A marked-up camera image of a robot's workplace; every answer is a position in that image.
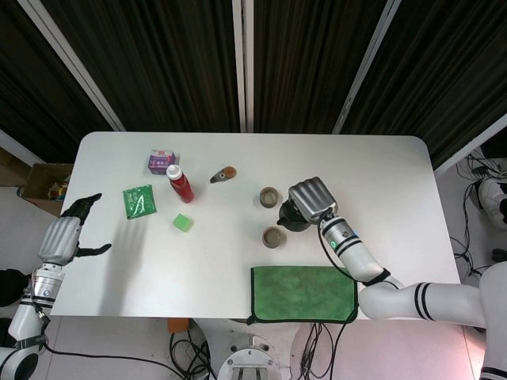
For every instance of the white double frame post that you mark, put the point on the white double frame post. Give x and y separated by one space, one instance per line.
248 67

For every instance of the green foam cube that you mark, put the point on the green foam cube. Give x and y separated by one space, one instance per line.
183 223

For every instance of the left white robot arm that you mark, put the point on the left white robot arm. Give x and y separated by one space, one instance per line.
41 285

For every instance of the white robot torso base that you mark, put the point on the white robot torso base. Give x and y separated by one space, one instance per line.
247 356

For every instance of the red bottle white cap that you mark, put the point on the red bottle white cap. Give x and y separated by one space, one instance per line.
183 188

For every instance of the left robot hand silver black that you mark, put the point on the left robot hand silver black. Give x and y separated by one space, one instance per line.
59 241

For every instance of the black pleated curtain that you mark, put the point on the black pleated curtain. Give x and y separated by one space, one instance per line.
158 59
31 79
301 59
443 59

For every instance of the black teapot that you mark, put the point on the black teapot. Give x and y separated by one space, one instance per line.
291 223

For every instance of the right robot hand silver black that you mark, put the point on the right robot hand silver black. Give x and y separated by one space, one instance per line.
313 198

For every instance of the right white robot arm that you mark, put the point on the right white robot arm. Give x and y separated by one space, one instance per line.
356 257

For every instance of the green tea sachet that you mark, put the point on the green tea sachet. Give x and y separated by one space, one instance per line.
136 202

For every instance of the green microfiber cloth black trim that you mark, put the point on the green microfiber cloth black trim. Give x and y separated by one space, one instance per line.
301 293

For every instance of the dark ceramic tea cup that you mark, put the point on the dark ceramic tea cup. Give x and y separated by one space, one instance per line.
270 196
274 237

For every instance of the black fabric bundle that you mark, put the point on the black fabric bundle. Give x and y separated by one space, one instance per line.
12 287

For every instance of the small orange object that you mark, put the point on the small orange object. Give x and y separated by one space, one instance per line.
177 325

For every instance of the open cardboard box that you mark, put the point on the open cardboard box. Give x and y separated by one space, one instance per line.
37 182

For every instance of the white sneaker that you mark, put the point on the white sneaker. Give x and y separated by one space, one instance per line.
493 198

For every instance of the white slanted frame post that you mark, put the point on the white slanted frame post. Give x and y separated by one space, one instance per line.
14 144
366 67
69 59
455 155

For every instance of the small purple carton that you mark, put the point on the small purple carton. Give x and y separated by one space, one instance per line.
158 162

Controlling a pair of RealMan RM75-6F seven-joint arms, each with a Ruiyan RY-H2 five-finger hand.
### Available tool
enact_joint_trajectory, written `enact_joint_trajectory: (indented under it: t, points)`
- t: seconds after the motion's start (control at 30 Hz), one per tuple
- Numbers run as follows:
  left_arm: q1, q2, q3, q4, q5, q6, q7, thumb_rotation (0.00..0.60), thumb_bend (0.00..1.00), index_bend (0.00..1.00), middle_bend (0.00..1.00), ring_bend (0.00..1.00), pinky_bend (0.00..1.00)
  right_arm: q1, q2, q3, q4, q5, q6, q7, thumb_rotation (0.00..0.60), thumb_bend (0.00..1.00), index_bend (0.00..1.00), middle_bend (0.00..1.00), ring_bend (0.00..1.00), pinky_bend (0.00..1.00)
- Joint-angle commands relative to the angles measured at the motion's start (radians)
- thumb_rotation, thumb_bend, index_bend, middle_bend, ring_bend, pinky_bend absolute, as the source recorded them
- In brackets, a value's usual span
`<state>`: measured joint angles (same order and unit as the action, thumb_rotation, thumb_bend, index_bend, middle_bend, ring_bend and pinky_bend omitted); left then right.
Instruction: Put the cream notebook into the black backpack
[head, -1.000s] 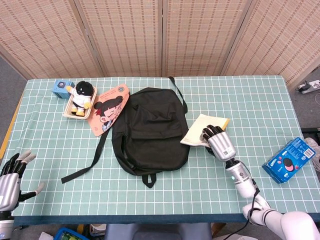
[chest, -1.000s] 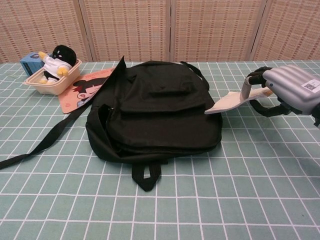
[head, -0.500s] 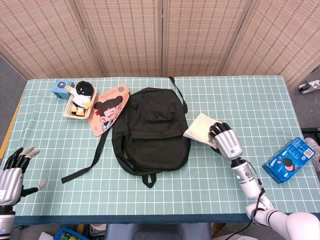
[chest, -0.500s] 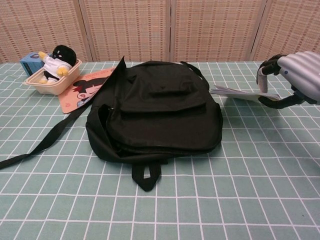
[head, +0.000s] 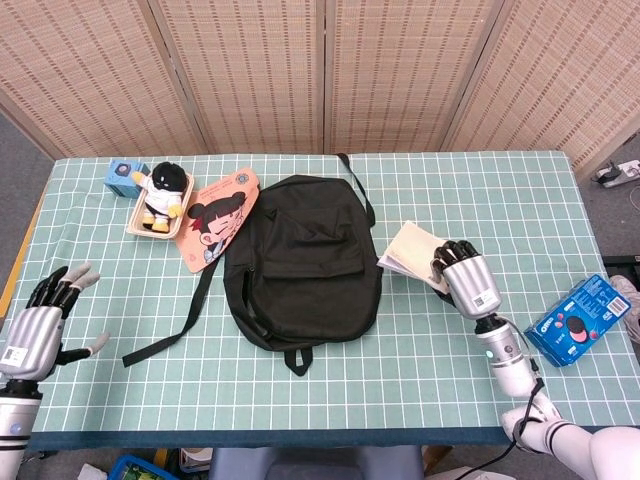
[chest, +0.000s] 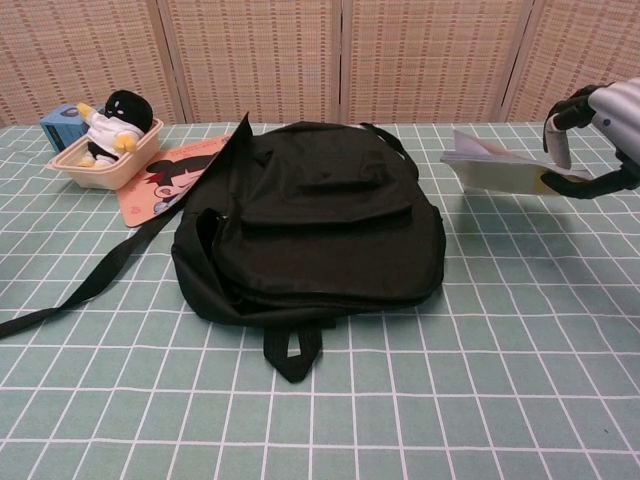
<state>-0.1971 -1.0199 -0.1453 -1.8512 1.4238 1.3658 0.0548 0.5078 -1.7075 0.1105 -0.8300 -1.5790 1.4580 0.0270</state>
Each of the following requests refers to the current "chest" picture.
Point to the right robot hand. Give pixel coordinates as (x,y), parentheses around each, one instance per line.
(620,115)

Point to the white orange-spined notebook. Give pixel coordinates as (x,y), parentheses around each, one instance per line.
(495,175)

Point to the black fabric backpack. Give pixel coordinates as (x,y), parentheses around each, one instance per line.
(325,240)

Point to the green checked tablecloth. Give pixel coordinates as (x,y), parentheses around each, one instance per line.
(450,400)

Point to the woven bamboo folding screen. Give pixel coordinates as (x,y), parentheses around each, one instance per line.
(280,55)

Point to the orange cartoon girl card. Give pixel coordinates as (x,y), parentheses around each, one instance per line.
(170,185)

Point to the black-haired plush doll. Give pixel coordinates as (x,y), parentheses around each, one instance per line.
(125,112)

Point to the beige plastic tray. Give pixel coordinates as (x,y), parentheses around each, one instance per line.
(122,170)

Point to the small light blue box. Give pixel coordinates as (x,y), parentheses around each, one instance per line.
************
WHAT YOU HAVE TO DO: Pictures are not part of the copy; retype all the other material exactly.

ANSWER TO THIS PROBLEM:
A marked-up camera image of a robot's workplace; every answer is a position in that image.
For every instance of the white double frame post that you mark, put the point on the white double frame post. Give x and y separated by one space, one instance per line.
248 67

For every instance of the green foam cube that you mark, put the point on the green foam cube. Give x and y separated by one space, one instance per line.
183 223

For every instance of the left white robot arm that you mark, put the point on the left white robot arm. Give x and y separated by one space, one instance per line.
41 285

For every instance of the white robot torso base that you mark, put the point on the white robot torso base. Give x and y separated by one space, one instance per line.
247 356

For every instance of the red bottle white cap that you mark, put the point on the red bottle white cap. Give x and y separated by one space, one instance per line.
183 188

For every instance of the left robot hand silver black that you mark, put the point on the left robot hand silver black. Give x and y separated by one space, one instance per line.
59 241

For every instance of the black pleated curtain that you mark, put the point on the black pleated curtain. Give x and y separated by one space, one instance per line.
158 59
31 79
301 59
443 59

For every instance of the black teapot that you mark, put the point on the black teapot. Give x and y separated by one space, one instance per line.
291 223

For every instance of the right robot hand silver black that you mark, put the point on the right robot hand silver black. Give x and y separated by one space, one instance per line.
313 198

For every instance of the right white robot arm that you mark, put the point on the right white robot arm. Give x and y separated by one space, one instance per line.
356 257

For every instance of the green tea sachet that you mark, put the point on the green tea sachet. Give x and y separated by one space, one instance per line.
136 202

For every instance of the green microfiber cloth black trim that you mark, put the point on the green microfiber cloth black trim. Give x and y separated by one space, one instance per line.
301 293

For every instance of the dark ceramic tea cup that you mark, put the point on the dark ceramic tea cup. Give x and y separated by one space, one instance per line.
270 196
274 237

For every instance of the black fabric bundle that you mark, put the point on the black fabric bundle. Give x and y separated by one space, one instance per line.
12 287

For every instance of the small orange object that you mark, put the point on the small orange object. Give x and y separated by one space, one instance per line.
177 325

For every instance of the open cardboard box that you mark, put the point on the open cardboard box. Give x and y separated by one space, one instance per line.
37 182

For every instance of the white sneaker that you mark, put the point on the white sneaker. Give x and y separated by one space, one instance per line.
493 198

For every instance of the white slanted frame post that you mark, put the point on the white slanted frame post. Give x and y separated by one space, one instance per line.
14 144
366 67
69 59
455 155

For every instance of the small purple carton that you mark, put the point on the small purple carton. Give x and y separated by one space, one instance per line.
158 162

Controlling a pair of RealMan RM75-6F seven-joint arms, each with a Ruiyan RY-H2 five-finger hand.
### Available tool
enact_joint_trajectory, written `enact_joint_trajectory: (indented under it: t, points)`
- t: seconds after the motion's start (control at 30 Hz), one per tuple
- Numbers run as follows:
  left_arm: q1, q2, q3, q4, q5, q6, q7, thumb_rotation (0.00..0.60), thumb_bend (0.00..1.00), index_bend (0.00..1.00), middle_bend (0.00..1.00), ring_bend (0.00..1.00), pinky_bend (0.00..1.00)
  right_arm: q1, q2, q3, q4, q5, q6, q7, thumb_rotation (0.00..0.60), thumb_bend (0.00..1.00), index_bend (0.00..1.00), middle_bend (0.00..1.00), ring_bend (0.00..1.00), pinky_bend (0.00..1.00)
- Joint-angle commands relative to the angles measured at the motion's start (radians)
- thumb_rotation, thumb_bend, index_bend, middle_bend, ring_bend, pinky_bend absolute, as the source recorded them
- In brackets, a value's usual span
`<state>`: measured joint angles (same order and unit as the action, thumb_rotation, thumb_bend, index_bend, middle_bend, ring_bend and pinky_bend omitted); left then right.
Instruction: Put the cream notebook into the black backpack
[head, -1.000s] 
[chest, -1.000s] 
[head, -0.500s] 
[chest, -0.500s] 
[head, +0.000s] 
[chest, +0.000s] 
<state>-0.1971 -1.0199 -0.1453 -1.8512 1.4238 1.3658 0.0548 0.5078 -1.7075 0.1105 -0.8300 -1.5790 1.4580 0.0270</state>
Each of the following requests refers to the current "chest" picture.
Point to the right robot hand. Give pixel coordinates as (x,y), parentheses around each, one instance per line.
(620,115)

Point to the white orange-spined notebook. Give pixel coordinates as (x,y), parentheses around each, one instance per line.
(495,175)

Point to the black fabric backpack. Give pixel coordinates as (x,y), parentheses around each, one instance per line.
(325,240)

Point to the green checked tablecloth. Give pixel coordinates as (x,y), parentheses around each, one instance per line.
(450,400)

Point to the woven bamboo folding screen. Give pixel coordinates as (x,y), parentheses around each, one instance per line.
(280,55)

Point to the orange cartoon girl card. Give pixel coordinates as (x,y), parentheses around each, one instance per line.
(170,185)

Point to the black-haired plush doll. Give pixel coordinates as (x,y), parentheses around each, one instance per line.
(125,112)

Point to the beige plastic tray. Give pixel coordinates as (x,y), parentheses around each, one instance per line.
(122,170)

Point to the small light blue box. Give pixel coordinates as (x,y), parentheses around each, one instance per line.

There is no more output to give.